US FDA asks OTC drug makers to revise labelling to include warning on pain & fever drugs
The Food and Drug Administration issued a final rule that requires manufacturers of over-the-counter (OTC) pain relievers and fever reducers to revise their labelling to include warnings about potential safety risks, such as internal bleeding and liver damage, associated with the use of these popular drugs.
Products covered by the FDA action include acetaminophen, and a class of drugs known as the nonsteroidal anti-inflammatory drugs (NSAIDs). NSAIDs include aspirin, ibuprofen, naproxen, and ketoprofen. Acetaminophen is in a class by itself. The revised labelling applies to all OTC pain relievers and fever reducers, including those that contain one of these ingredients in combination with other ingredients, such as in cold medicines containing pain relievers or fever reducers.
"Acetaminophen and NSAIDs are commonly used drugs for both children and adults because they are effective in reducing fevers and relieving minor aches and pain, such as headaches and muscle aches," said Charles Ganley, director, FDA's Office of Non-prescription Drugs in the Center for Drug Evaluation and Research. "However, the risks associated with their use, need to be clearly identified on the label so that consumers taking these drugs are fully aware of the potential harm they can cause. It is important that they know how to take these medications safely to reduce their risk."
Under the final rule, manufacturers must ensure that the active ingredients of these drugs are prominently displayed on the drug labels on both the packages and bottles.
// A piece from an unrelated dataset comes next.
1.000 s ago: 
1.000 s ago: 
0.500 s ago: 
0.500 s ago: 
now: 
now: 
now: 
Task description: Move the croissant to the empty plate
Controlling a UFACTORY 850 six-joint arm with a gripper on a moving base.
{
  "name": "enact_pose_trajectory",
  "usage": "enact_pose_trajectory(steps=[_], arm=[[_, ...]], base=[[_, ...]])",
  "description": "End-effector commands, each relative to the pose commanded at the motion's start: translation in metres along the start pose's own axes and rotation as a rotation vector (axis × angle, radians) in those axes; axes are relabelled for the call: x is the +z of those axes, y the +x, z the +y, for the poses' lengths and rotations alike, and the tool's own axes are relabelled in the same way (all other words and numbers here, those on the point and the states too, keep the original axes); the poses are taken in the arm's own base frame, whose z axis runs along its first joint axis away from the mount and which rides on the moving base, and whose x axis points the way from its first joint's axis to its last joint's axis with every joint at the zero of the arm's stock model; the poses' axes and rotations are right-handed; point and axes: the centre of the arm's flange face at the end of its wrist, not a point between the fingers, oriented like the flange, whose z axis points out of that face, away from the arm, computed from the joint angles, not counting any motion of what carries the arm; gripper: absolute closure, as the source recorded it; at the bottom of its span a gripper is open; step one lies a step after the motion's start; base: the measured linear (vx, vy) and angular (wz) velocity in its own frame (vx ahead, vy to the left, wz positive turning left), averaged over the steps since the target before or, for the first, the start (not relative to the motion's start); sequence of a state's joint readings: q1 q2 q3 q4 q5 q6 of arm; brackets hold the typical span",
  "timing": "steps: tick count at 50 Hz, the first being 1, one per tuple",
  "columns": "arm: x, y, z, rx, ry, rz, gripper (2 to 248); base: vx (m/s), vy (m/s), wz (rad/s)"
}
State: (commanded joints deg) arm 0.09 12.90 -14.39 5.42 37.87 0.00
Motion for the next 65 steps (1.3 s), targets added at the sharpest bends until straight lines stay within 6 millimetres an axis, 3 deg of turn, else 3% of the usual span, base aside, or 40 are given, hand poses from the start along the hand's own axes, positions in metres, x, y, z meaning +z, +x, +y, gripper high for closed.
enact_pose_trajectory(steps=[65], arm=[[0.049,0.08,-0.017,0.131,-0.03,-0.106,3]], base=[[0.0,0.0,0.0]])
The labelling also must warn of the risks of stomach bleeding for NSAIDs and severe liver damage for acetaminophen.
Since 2006, some manufacturers have voluntarily revised their product labelling to identify these potential safety concerns. However, the voluntary changes to labelling do not address all of the labelling requirements in the new rule. For example, the new rule includes a warning on products containing acetaminophen that instructs consumers to ask a doctor before they are taking the blood thinning drug warfarin. The new rule requires all manufacturers to relabel their products within one year of today's date.
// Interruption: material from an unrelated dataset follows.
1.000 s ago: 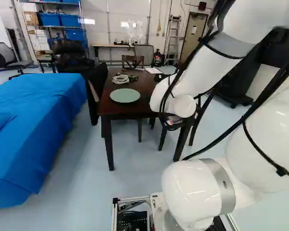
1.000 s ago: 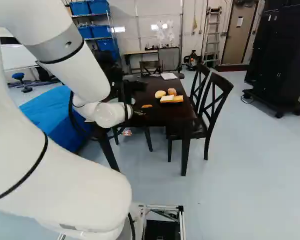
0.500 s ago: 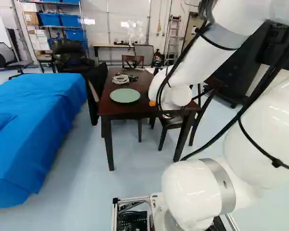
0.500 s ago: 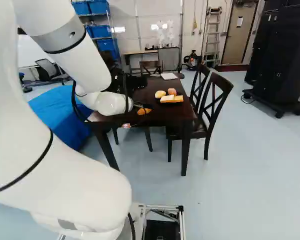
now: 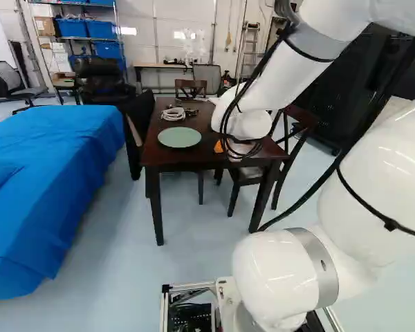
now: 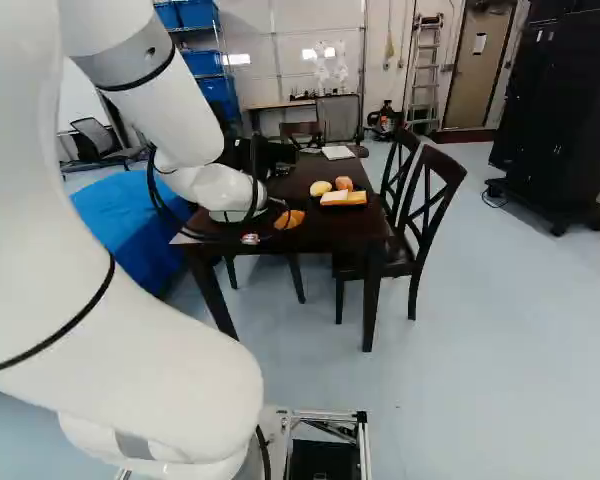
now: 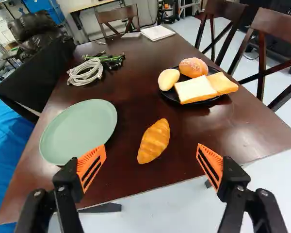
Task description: Move the croissant to the empty plate
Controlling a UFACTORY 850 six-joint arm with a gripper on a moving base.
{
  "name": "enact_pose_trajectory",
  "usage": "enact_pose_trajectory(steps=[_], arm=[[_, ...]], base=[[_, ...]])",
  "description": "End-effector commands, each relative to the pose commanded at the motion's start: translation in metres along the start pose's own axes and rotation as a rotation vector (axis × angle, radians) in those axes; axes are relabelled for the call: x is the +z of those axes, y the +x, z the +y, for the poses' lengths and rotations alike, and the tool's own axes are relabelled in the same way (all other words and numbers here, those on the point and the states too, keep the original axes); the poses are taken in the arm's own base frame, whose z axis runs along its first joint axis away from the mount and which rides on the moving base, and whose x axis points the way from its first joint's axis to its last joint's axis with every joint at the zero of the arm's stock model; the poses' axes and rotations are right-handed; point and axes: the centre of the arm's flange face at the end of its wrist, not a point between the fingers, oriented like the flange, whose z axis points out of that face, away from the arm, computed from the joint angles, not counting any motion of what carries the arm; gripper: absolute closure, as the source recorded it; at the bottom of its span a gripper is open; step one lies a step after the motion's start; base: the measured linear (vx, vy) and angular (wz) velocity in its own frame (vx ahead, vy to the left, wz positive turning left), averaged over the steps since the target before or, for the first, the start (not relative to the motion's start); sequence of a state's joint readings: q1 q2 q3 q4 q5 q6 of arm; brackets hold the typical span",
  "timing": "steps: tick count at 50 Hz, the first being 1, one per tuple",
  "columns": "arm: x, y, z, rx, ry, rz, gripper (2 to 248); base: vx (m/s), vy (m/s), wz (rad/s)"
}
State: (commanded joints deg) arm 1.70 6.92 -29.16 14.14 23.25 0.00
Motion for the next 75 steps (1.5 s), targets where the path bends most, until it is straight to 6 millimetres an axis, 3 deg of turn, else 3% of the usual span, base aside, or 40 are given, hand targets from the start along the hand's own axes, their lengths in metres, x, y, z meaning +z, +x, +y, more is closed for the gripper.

Safety data reported in medical literature indicate that people sometimes take more acetaminophen than the labelling recommends. Others unknowingly take multiple products containing acetaminophen at the same time. Exceeding the recommended dosage of acetaminophen may increase the risks for severe liver damage. Alcohol use can also increase the risk of liver damage with acetaminophen.
The risk for stomach bleeding may increase in people who use NSAIDs and who are taking blood-thinning drugs (anticoagulants) or steroids. Stomach bleeding risks also increase for people who take multiple NSAIDs at the same time, or in people who take them longer than directed. Alcohol use can increase the risk for stomach bleeding with NSAIDs use.